▸ **Assigned task**: Within the entries below, the lines from the one with "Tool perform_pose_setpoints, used" through the one with "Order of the" are to be set down exactly, both ends kept.

▸ **Provided records**:
**********

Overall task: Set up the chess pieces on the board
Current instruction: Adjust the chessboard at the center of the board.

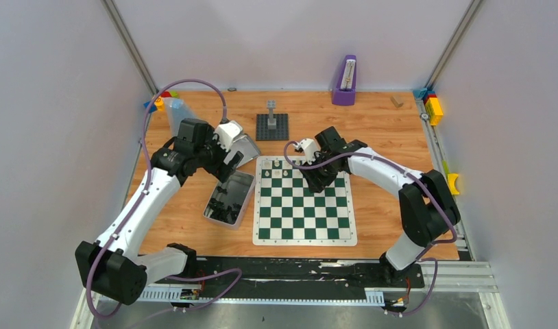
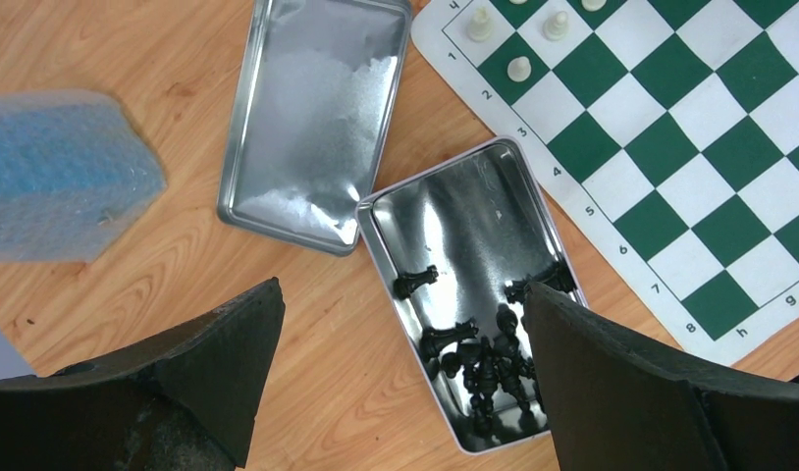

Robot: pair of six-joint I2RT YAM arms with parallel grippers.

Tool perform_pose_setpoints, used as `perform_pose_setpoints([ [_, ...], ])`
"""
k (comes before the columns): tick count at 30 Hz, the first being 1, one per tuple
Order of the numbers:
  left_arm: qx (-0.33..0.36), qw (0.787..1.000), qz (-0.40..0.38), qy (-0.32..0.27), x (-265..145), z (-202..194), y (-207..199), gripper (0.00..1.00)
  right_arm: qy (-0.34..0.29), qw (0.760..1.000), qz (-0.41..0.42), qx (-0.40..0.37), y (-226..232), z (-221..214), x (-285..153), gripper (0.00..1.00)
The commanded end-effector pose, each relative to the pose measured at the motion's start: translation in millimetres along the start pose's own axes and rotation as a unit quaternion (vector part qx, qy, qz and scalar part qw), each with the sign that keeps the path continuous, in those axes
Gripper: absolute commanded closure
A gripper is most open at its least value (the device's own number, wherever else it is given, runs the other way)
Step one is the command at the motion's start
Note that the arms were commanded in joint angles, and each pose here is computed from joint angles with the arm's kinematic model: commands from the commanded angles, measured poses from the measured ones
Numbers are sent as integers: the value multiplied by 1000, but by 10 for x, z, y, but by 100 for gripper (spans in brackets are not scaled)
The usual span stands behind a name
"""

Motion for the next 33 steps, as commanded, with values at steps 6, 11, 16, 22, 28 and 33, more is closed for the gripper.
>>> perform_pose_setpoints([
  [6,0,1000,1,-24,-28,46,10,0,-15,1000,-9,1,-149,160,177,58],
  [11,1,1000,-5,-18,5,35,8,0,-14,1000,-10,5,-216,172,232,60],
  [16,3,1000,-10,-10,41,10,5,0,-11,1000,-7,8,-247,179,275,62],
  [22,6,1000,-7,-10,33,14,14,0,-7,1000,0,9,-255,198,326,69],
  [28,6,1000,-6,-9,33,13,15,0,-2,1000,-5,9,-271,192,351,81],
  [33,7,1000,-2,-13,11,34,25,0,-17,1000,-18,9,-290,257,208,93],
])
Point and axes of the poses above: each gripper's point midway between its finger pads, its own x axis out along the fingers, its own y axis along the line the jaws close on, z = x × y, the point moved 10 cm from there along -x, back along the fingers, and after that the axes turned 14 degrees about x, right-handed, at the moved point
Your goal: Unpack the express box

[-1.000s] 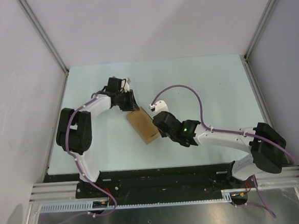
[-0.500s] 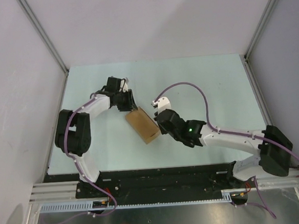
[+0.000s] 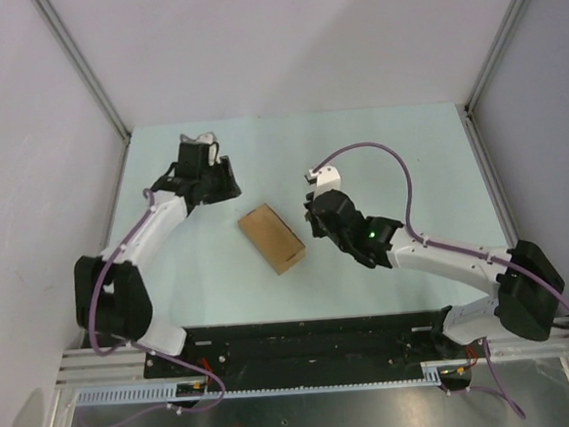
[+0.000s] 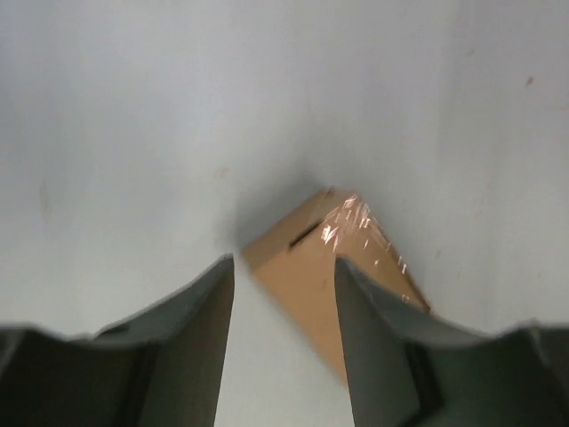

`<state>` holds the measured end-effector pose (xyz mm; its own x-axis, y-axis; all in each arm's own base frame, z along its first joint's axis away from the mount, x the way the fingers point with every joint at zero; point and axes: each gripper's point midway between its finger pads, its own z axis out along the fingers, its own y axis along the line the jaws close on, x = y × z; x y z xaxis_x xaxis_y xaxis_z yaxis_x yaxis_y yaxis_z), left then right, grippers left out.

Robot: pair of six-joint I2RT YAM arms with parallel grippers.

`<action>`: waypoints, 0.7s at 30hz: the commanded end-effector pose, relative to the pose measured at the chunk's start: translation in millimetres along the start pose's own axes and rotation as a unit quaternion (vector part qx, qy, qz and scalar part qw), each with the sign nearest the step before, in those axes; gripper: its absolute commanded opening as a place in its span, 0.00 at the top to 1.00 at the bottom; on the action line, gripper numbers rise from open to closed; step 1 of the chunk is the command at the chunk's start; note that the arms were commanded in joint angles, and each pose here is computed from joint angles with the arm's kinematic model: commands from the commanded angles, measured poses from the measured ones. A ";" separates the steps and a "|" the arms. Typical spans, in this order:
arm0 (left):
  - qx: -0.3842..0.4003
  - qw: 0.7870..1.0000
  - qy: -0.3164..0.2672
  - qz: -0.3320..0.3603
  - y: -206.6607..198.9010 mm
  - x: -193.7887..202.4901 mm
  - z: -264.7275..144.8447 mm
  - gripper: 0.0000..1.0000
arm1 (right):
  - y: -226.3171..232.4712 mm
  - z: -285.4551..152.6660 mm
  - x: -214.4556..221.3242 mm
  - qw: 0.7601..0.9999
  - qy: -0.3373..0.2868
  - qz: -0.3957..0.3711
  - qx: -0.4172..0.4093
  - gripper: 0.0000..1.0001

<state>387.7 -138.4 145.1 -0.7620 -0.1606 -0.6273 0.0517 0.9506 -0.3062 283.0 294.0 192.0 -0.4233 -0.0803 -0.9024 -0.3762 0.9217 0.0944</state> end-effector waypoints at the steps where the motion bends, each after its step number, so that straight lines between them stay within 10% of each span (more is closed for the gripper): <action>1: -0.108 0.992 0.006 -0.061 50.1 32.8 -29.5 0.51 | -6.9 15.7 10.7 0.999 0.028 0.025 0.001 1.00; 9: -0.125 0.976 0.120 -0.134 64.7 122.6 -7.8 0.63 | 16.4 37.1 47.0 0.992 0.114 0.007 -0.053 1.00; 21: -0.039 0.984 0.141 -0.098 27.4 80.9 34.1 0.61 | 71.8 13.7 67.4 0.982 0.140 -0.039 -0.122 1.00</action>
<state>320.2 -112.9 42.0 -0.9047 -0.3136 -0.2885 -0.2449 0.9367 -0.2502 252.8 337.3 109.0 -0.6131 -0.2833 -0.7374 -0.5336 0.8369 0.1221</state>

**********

▸ **Output below**:
Tool perform_pose_setpoints, used as `perform_pose_setpoints([ [_, ...], ])`
"""
k (comes before the columns): tick count at 30 Hz, the first being 1, one per tuple
Order of the numbers:

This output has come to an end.